Maybe that’s why you kissed me. To do mind control on me, to make me see you that way. It worked. Your little trick worked. From then on, I saw you. Up close, your face wasn’t so much handsome as beautiful. How many beautiful boys have you ever seen? For me it was just one. You. I think it’s a lot to do with your lashes. You have really long lashes. Unfairly long.

Even though you don’t deserve it, fine, I’ll go into all the things I like(d) about you:

One time in science, nobody wanted to be partners with Jeffrey Suttleman because he has BO, and you volunteered like it was no big deal. Suddenly everybody thought Jeffrey wasn’t so bad.

You’re still in chorus, even though all the other boys take band and orchestra now. You even sing solos. And you dance, and you’re not embarrassed.

You were the last boy to get tall. And now you’re the tallest, but it’s like you earned it. Also, when you were short, no one even cared that you were short—the girls still liked you and the boys still picked you first for basketball in gym.
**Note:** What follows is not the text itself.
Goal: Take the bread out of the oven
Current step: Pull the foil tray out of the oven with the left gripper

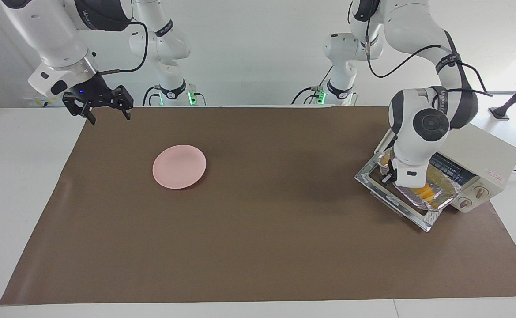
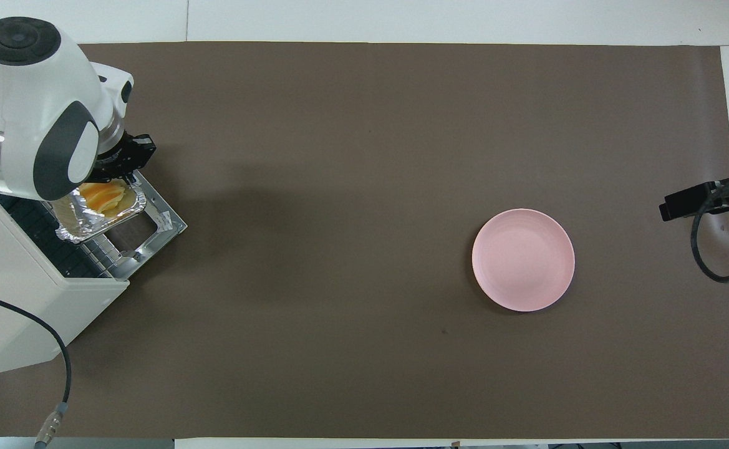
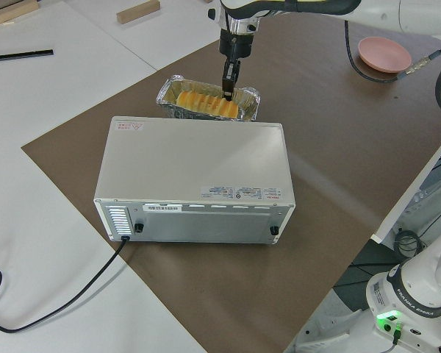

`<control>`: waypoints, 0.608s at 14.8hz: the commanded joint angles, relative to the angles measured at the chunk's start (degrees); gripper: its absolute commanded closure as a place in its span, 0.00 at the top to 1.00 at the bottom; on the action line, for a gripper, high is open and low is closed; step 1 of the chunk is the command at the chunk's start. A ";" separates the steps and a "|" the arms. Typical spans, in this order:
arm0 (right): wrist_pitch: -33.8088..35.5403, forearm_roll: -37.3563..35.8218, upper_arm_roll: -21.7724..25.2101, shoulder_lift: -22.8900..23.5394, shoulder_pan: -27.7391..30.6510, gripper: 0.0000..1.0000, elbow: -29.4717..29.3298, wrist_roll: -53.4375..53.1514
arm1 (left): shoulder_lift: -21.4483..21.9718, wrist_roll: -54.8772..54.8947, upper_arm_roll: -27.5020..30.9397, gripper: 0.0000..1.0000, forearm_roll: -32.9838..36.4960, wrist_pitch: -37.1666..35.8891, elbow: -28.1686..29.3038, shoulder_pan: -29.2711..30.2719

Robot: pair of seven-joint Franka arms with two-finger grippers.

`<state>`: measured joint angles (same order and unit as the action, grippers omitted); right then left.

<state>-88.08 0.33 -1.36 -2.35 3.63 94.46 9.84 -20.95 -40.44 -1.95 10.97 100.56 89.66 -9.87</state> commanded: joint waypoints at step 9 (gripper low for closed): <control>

After you kissed me, I liked you for the rest of seventh grade and most of eighth. It hasn’t been easy, watching you with Gen, holding hands and making out at the bus loop. You probably make her feel very special. Because that’s your talent, right? You’re good at making people feel special.

Do you know what it’s like to like someone so much you can’t stand it and know that they’ll never feel the same way? Probably not. People like you don’t have to suffer through those kinds of things. It was easier after Gen moved and we stopped being friends. At least then I didn’t have to hear about it.

And now that the year is almost over, I know for sure that I am also over you. I’m immune to you now, Peter. I’m really proud to say that I’m the only girl in this school who has been immunized to the charms of Peter Kavinsky. All because I had a really bad dose of you in seventh grade and most of eighth. Now I never ever have to worry about catching you again. What a relief! I bet if I did ever kiss you again, I would definitely catch something, and it wouldn’t be love. It would be an STD!